Microsoft adds new chat-based service for workers
In this Oct. 26, 2016 file photo, Microsoft CEO Satya Nadella addresses a Microsoft media event in New York. Taking a cue from competing online services like Slack, which let workers chat and share information on the job, Microsoft is adding a new program called "Teams" to its Office 365 suite of internet productivity software. Analysts say Microsoft is catching up to a trend in which workers increasingly look beyond email and simple document-sharing services to communicate and collaborate. (AP Photo/Richard Drew)

Taking a cue from competing online services like Slack, which let workers chat and share information on the job, Microsoft is adding a new program called "Teams" to its Office 365 suite of internet productivity software.

Analysts say Microsoft is catching up to a trend in which a host of tech companies—even Facebook—are competing to offer specialized online networks for organizations, as workers increasingly find that email and simple document-sharing services are too limited for communicating and collaborating.

Like competing services, Microsoft's new "Teams" product provides a central place online for workplace groups to chat, share files and perform other tasks. But unlike competitors, Microsoft is offering the ability to easily transition into other widely used Microsoft programs, such as Outlook for email and calendars and Skype for voice and video conferences. "Teams" can also incorporate artificially intelligent "bots" and other software programs created by outside developers.

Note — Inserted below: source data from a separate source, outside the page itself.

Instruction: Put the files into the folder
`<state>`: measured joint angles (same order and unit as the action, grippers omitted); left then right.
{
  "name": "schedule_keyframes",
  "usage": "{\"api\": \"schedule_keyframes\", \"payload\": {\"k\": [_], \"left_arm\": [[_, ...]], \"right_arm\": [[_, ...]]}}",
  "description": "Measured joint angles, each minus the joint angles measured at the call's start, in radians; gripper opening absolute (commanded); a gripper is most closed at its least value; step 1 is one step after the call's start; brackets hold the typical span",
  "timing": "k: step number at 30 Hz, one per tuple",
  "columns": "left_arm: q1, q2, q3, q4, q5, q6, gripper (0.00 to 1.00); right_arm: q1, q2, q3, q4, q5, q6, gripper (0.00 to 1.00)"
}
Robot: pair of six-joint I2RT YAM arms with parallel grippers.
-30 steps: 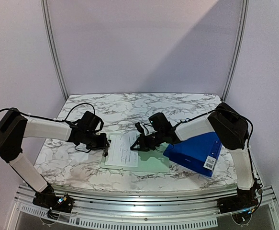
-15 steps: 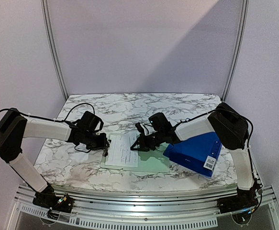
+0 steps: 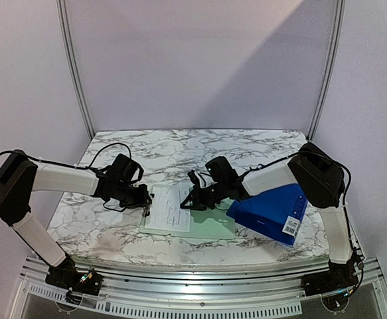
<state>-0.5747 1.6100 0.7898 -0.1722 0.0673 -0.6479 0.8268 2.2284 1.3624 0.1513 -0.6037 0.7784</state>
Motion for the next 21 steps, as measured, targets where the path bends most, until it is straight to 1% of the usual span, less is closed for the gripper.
{"api": "schedule_keyframes", "payload": {"k": [21], "left_arm": [[0.001, -0.002, -0.01, 0.019, 0.005, -0.006, 0.0]], "right_arm": [[0.015, 0.0, 0.0, 0.006, 0.018, 0.04, 0.0]]}}
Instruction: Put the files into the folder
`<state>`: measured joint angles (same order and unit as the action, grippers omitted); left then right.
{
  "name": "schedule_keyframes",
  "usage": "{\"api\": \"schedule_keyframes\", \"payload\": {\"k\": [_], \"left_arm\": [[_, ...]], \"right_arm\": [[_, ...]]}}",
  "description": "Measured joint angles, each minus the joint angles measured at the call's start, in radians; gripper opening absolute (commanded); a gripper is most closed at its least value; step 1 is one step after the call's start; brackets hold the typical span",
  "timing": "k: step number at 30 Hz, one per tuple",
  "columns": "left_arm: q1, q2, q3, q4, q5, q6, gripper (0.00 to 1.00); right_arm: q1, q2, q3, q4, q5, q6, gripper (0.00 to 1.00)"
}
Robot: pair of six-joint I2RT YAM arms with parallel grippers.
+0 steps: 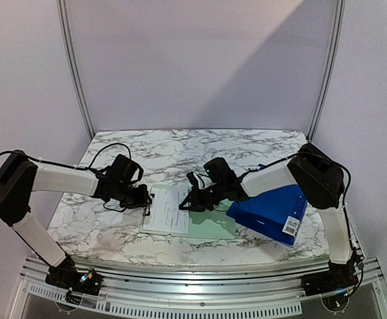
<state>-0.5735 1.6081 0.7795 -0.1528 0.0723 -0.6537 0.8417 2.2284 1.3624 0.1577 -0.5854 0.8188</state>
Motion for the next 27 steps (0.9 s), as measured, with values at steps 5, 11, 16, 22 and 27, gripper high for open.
{"api": "schedule_keyframes", "payload": {"k": [5, 11, 16, 22, 27], "left_arm": [[0.0, -0.002, -0.005, 0.008, 0.0, -0.002, 0.0], [0.0, -0.003, -0.007, 0.01, 0.0, -0.002, 0.0], [0.0, -0.004, -0.008, 0.012, 0.0, -0.001, 0.01], [0.0, -0.004, -0.01, 0.013, 0.0, -0.001, 0.23], [0.0, -0.003, -0.02, 0.032, 0.018, -0.008, 0.38]], "right_arm": [[0.001, 0.0, 0.0, 0.0, 0.004, 0.008, 0.0], [0.002, 0.0, -0.001, 0.002, 0.007, 0.011, 0.0], [0.002, 0.0, -0.002, 0.006, 0.008, 0.013, 0.0], [0.002, 0.0, -0.002, 0.007, 0.008, 0.014, 0.0], [0.002, 0.0, -0.003, 0.007, 0.008, 0.015, 0.0]]}}
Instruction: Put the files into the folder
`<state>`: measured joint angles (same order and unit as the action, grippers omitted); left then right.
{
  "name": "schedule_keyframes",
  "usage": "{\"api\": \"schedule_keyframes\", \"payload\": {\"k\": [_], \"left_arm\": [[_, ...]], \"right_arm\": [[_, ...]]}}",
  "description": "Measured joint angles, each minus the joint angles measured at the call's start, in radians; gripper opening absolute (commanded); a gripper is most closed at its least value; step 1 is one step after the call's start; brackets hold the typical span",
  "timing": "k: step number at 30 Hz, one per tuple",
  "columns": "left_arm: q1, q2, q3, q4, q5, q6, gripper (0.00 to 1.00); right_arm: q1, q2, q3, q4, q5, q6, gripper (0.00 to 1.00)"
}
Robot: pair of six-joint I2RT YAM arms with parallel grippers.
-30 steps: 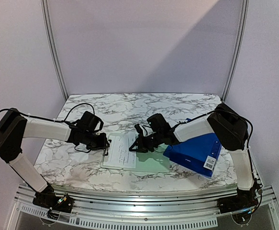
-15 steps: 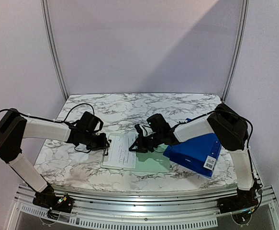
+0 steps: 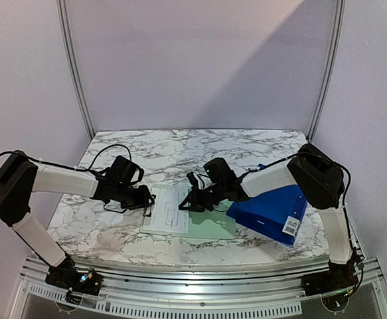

Workplace software is a big business for Microsoft. While the giant tech company is best known for making the Windows operating system for PCs, it racked up more than $26.4 billion in revenue last year from workplace "productivity" programs like Office, which includes software for email, calendars, word-processing and other functions. Although other divisions bring in more revenue, Microsoft's "productivity" division is its most lucrative, with $12.4 billion in operating profit.

But the company has been threatened by new offerings from big competitors like Google, as well as upstarts like Slack, which provide a central meeting place online where teams of workers can hold running conversations and share files that are easily accessible.

Microsoft bought the workplace social networking service Yammer for more than $1 billion in 2012 and will continue that service, which some companies use as an interactive bulletin board. Analysts say newer, competing services have more functions. And new companies like Slack have entered the market by making their services easily available to individual departments or groups.

But Microsoft has the advantage that its email and other programs are already widely used by companies, which could make it easier to add Teams. It's also touting that Teams offers encryption and other security measures, along with the ability to integrate with software from outside developers.

"Yes they are late to the market, but they have recognized that and they have done a lot of work to circumvent that problem," said Vanessa Thompson, an analyst with IDC.